→ Assigned task: Search the records for the word "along" and report each line that has it.

→ Records supplied:
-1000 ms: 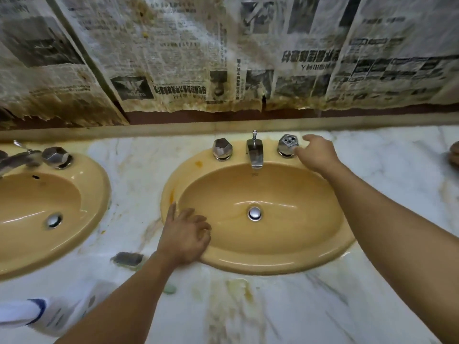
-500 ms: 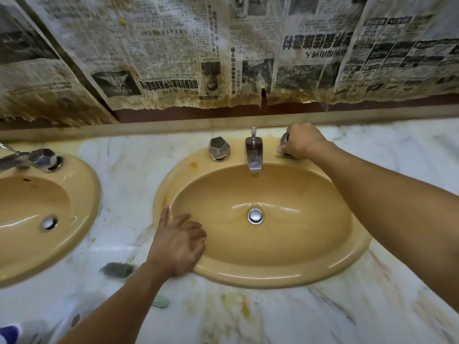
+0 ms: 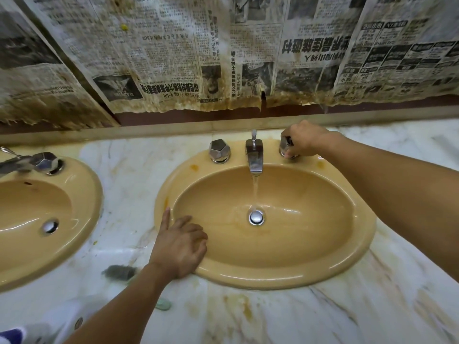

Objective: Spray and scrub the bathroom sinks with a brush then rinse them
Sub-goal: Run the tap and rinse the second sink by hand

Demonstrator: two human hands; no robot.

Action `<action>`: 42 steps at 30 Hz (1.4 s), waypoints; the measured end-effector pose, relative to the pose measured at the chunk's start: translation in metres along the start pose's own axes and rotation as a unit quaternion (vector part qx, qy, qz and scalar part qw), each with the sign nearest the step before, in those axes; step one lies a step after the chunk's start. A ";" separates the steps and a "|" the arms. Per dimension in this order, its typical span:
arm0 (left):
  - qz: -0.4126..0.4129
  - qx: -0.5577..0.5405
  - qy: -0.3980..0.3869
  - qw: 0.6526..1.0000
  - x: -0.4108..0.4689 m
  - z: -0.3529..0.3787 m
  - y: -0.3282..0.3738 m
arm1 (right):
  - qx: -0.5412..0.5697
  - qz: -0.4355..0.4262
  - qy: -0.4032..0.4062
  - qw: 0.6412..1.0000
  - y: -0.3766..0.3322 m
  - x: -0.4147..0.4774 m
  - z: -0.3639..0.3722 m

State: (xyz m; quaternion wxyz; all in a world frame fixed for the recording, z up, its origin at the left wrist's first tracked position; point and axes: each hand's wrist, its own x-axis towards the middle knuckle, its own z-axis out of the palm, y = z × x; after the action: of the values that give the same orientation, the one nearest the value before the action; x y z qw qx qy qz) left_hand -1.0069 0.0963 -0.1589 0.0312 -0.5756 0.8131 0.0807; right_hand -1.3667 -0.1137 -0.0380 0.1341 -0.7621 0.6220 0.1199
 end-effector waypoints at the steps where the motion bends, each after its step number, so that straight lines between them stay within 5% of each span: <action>1: -0.001 0.000 0.000 1.000 0.000 0.000 0.000 | -0.002 0.001 -0.002 1.000 0.000 0.001 0.000; 26: -0.018 0.029 -0.020 0.999 0.001 -0.006 0.006 | -0.022 -0.046 -0.009 0.999 0.012 -0.004 -0.001; 32: 0.006 0.036 -0.021 0.999 0.000 -0.010 0.006 | 0.137 0.031 0.095 0.986 0.007 -0.013 0.039; 34: 0.016 0.044 -0.048 0.998 0.000 -0.008 0.004 | 0.218 0.048 0.237 0.946 -0.011 -0.029 0.065; 37: 0.040 0.058 -0.097 0.993 0.004 -0.011 0.001 | 0.382 0.109 0.401 0.825 -0.053 -0.053 0.097; 38: 0.049 0.057 -0.118 0.990 0.006 -0.014 0.002 | 0.454 0.152 0.385 0.789 -0.067 -0.057 0.103; 40: 0.064 0.047 -0.173 0.982 0.016 -0.020 0.006 | 0.655 0.253 0.227 0.674 -0.087 -0.054 0.110; 42: 0.054 0.018 -0.243 0.968 0.028 -0.028 0.012 | 0.827 0.291 0.018 0.481 -0.101 -0.050 0.112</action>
State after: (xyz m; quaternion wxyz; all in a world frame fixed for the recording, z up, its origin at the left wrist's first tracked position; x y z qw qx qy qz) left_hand -1.0264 0.0690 -0.1348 0.2336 -0.4935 0.8122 0.2055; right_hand -1.2797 -0.0093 -0.1197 0.6482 -0.0772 0.6228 -0.4312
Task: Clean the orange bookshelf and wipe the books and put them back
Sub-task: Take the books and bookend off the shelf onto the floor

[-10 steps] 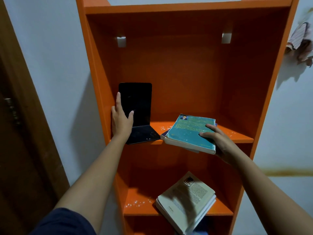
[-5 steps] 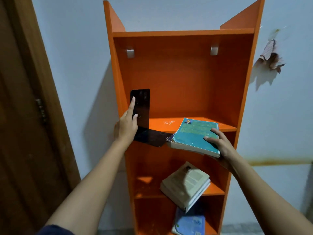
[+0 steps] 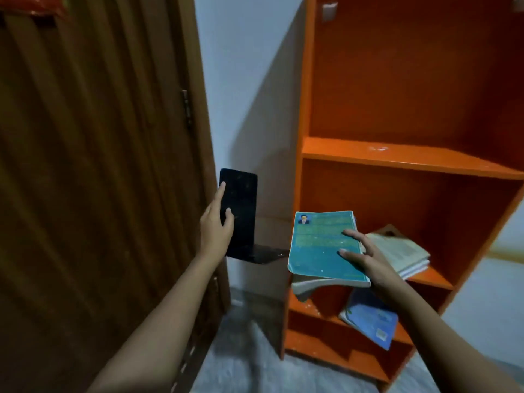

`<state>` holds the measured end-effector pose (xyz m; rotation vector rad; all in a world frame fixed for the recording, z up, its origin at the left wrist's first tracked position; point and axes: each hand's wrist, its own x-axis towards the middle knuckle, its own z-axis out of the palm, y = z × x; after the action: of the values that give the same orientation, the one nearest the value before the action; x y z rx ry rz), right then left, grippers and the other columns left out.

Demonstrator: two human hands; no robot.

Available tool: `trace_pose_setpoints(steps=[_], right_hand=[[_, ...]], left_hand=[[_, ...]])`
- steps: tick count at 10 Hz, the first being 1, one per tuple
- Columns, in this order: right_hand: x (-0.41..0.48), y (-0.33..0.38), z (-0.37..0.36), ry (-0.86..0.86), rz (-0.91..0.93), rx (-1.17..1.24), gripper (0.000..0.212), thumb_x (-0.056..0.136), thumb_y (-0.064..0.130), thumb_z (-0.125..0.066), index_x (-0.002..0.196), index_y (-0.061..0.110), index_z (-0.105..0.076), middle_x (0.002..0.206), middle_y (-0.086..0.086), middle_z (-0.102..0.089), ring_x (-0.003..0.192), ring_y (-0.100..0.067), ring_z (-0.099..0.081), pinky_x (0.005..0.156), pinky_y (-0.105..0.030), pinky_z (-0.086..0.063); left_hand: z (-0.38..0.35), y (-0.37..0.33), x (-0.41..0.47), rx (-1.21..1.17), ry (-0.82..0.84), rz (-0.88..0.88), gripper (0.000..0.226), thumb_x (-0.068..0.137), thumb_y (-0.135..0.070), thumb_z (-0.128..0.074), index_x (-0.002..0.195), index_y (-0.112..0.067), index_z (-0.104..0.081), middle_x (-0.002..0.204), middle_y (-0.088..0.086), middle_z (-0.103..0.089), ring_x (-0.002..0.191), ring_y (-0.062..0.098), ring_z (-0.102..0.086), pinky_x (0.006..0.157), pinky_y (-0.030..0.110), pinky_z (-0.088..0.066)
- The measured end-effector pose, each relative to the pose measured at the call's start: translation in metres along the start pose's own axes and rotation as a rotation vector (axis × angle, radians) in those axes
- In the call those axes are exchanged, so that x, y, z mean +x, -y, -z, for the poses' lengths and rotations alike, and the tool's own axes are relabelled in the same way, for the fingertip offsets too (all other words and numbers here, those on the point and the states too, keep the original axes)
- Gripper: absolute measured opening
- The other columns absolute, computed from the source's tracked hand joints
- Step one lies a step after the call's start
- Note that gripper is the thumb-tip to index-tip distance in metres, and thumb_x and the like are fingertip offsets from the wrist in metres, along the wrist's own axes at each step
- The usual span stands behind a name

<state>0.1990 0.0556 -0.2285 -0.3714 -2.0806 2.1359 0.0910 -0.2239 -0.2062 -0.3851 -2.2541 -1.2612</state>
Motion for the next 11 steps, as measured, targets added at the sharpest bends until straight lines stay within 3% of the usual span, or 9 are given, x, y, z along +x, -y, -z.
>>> trace_pose_setpoints(steps=[2, 3, 4, 5, 7, 8, 9, 10, 11], right_hand=[[0.049, -0.087, -0.071, 0.218, -0.239, -0.088, 0.044, 0.087, -0.003, -0.060, 0.122, 0.022, -0.050, 0.105, -0.015, -0.062, 0.075, -0.025, -0.065, 0.049, -0.020, -0.054], [0.075, -0.138, -0.094, 0.327, -0.342, -0.131, 0.046, 0.087, 0.000, -0.060, 0.125, 0.023, -0.049, 0.107, -0.020, -0.061, 0.065, -0.026, -0.068, 0.045, -0.026, -0.053], [0.096, -0.203, -0.108, 0.378, -0.436, -0.161, 0.047, 0.087, -0.003, -0.058, 0.127, 0.020, -0.047, 0.108, -0.020, -0.060, 0.075, -0.032, -0.068, 0.048, -0.030, -0.056], [0.110, -0.275, -0.114, 0.414, -0.506, -0.201, 0.049, 0.087, -0.002, -0.059, 0.129, 0.021, -0.046, 0.122, -0.019, -0.056, 0.094, -0.036, -0.064, 0.056, -0.028, -0.058], [0.126, -0.425, -0.118, 0.477, -0.519, -0.351, 0.050, 0.086, -0.003, -0.061, 0.124, 0.025, -0.047, 0.128, -0.010, -0.053, 0.104, -0.032, -0.059, 0.079, -0.044, -0.054], [0.130, -0.493, -0.122, 0.483, -0.519, -0.369, 0.050, 0.086, -0.005, -0.059, 0.128, 0.019, -0.046, 0.121, -0.006, -0.051, 0.096, -0.024, -0.058, 0.076, -0.040, -0.054], [0.131, -0.566, -0.128, 0.484, -0.493, -0.339, 0.049, 0.087, -0.004, -0.059, 0.129, 0.016, -0.046, 0.119, -0.004, -0.052, 0.088, -0.015, -0.059, 0.063, -0.027, -0.056], [0.133, -0.645, -0.135, 0.467, -0.502, -0.263, 0.048, 0.088, -0.001, -0.059, 0.130, 0.017, -0.046, 0.120, -0.009, -0.055, 0.095, -0.026, -0.061, 0.061, -0.022, -0.058], [0.136, -0.717, -0.144, 0.440, -0.499, -0.199, 0.049, 0.088, -0.003, -0.057, 0.132, 0.014, -0.044, 0.120, -0.013, -0.055, 0.089, -0.020, -0.063, 0.058, -0.020, -0.057]], left_hand=[[0.036, 0.100, -0.054, 0.249, -0.027, 0.224, 0.056, 0.098, -0.013, -0.046, 0.148, -0.029, -0.026, 0.144, -0.002, -0.045, 0.117, 0.016, -0.054, 0.080, 0.014, -0.040], [0.039, 0.146, -0.086, 0.365, -0.023, 0.279, 0.053, 0.096, -0.013, -0.048, 0.146, -0.021, -0.032, 0.137, 0.005, -0.052, 0.113, 0.017, -0.054, 0.088, 0.024, -0.046], [0.030, 0.185, -0.124, 0.427, -0.009, 0.455, 0.051, 0.096, -0.011, -0.049, 0.145, -0.012, -0.033, 0.135, 0.012, -0.052, 0.117, 0.019, -0.050, 0.097, 0.009, -0.035], [0.011, 0.225, -0.171, 0.511, 0.027, 0.574, 0.054, 0.100, -0.035, -0.038, 0.148, -0.014, -0.025, 0.146, 0.009, -0.041, 0.132, 0.022, -0.041, 0.113, 0.028, -0.029], [-0.051, 0.279, -0.249, 0.482, 0.116, 0.779, 0.062, 0.097, -0.003, -0.041, 0.149, -0.019, -0.012, 0.155, 0.017, -0.017, 0.141, 0.032, -0.022, 0.101, 0.020, -0.010], [-0.087, 0.370, -0.320, 0.435, 0.115, 0.819, 0.066, 0.097, -0.004, -0.039, 0.148, -0.031, -0.008, 0.155, 0.013, -0.021, 0.139, 0.028, -0.029, 0.108, 0.027, -0.024], [-0.119, 0.418, -0.366, 0.418, 0.046, 0.799, 0.063, 0.095, 0.005, -0.038, 0.148, -0.019, -0.016, 0.148, 0.012, -0.036, 0.122, 0.007, -0.049, 0.095, 0.017, -0.039], [-0.153, 0.466, -0.417, 0.443, 0.000, 0.812, 0.060, 0.090, 0.009, -0.044, 0.144, -0.013, -0.031, 0.125, 0.015, -0.058, 0.086, 0.026, -0.058, 0.069, 0.021, -0.045], [-0.177, 0.518, -0.458, 0.461, -0.078, 0.776, 0.057, 0.090, 0.001, -0.050, 0.143, -0.014, -0.036, 0.129, 0.009, -0.057, 0.100, 0.019, -0.058, 0.089, 0.031, -0.050]])
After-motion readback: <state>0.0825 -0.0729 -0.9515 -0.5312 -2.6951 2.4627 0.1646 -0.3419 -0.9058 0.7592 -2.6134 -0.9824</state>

→ Answer for the task:
Action `<action>`: 42 steps at 30 Hz (1.4 s), waypoints; the measured end-effector pose, relative to the pose measured at the chunk's start: translation in metres along the start pose's own axes and rotation as a unit quaternion (vector part qx, qy, qz and scalar part qw), each with the sign nearest the step before, in those axes; step one lies a step after the chunk's start. A ";" separates the steps and a "|" the arms. Per dimension in this order, its typical span:
- The measured end-effector pose, each relative to the pose measured at the call's start: translation in metres along the start pose's own axes and rotation as a rotation vector (axis × angle, radians) in those axes
- Note that gripper is the thumb-tip to index-tip distance in metres, and thumb_x and the like are fingertip offsets from the wrist in metres, along the wrist's own axes at each step
Motion for the next 11 steps, as measured, targets added at the sharpest bends until straight lines stay within 3% of the usual span, or 9 are given, x, y, z along +x, -y, -z.

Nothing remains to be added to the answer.